BRIEF
Count how many lines below include the word "moved". Answer with a number only.

SUPPLIED DATA

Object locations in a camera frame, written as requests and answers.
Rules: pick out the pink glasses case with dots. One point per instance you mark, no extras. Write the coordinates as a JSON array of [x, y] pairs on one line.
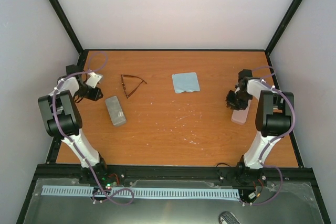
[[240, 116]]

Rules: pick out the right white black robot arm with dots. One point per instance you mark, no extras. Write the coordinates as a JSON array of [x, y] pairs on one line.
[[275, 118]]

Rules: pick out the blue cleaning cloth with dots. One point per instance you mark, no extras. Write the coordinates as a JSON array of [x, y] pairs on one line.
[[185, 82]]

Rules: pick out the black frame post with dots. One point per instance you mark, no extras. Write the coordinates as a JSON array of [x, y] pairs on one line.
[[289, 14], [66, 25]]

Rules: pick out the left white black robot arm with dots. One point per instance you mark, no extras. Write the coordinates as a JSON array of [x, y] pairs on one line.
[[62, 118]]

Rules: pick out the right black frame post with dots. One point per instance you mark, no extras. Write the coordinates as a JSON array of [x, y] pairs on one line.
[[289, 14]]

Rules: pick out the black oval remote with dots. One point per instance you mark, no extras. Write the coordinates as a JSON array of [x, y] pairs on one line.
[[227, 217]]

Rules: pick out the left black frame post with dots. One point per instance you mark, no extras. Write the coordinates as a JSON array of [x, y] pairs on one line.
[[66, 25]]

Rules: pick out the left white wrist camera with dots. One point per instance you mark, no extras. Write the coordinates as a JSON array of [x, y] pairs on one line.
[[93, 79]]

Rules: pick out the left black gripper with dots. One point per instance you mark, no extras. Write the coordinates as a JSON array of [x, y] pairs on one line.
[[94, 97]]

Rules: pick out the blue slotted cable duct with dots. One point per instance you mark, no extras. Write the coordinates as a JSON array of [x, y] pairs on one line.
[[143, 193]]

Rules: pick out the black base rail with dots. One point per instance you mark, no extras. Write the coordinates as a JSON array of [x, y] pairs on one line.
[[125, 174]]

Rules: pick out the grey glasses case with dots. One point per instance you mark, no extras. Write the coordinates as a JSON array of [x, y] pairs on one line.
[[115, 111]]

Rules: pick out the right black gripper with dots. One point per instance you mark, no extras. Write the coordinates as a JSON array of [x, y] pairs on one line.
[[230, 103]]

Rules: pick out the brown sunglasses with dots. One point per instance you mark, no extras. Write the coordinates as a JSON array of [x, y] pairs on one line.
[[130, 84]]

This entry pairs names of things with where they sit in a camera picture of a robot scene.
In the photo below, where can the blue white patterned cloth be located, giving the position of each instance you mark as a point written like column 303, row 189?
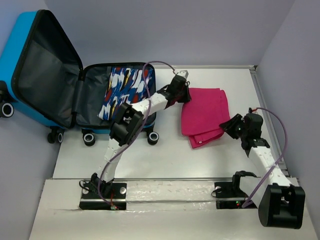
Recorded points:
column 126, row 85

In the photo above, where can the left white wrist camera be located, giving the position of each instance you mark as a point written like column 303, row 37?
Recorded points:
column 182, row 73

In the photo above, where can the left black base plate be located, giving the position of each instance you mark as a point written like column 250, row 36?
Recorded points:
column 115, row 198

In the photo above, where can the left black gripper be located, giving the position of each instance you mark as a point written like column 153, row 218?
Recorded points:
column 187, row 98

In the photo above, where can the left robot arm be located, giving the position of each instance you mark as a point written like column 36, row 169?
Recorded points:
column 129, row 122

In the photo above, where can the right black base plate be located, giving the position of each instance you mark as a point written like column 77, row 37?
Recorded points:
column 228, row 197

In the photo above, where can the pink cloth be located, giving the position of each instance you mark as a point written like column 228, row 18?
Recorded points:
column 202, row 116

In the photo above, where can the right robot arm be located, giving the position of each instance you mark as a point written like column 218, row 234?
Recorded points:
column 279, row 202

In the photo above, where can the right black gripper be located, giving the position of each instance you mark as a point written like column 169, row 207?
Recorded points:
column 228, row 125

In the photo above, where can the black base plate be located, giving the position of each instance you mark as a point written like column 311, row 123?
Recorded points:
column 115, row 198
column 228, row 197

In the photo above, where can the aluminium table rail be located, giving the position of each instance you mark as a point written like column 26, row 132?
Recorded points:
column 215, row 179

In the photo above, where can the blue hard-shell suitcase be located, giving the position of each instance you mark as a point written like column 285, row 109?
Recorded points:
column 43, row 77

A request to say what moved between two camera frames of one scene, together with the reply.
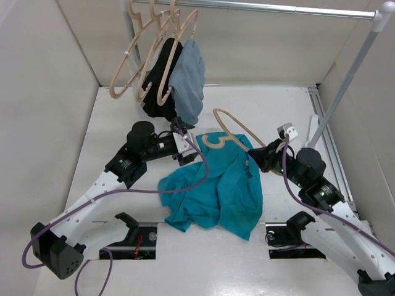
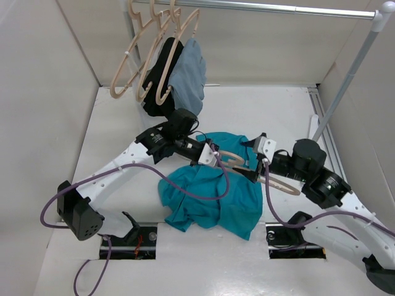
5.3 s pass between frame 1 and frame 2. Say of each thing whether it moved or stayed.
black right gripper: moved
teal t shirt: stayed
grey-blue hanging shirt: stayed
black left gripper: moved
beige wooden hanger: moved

WRITTEN REPLY
5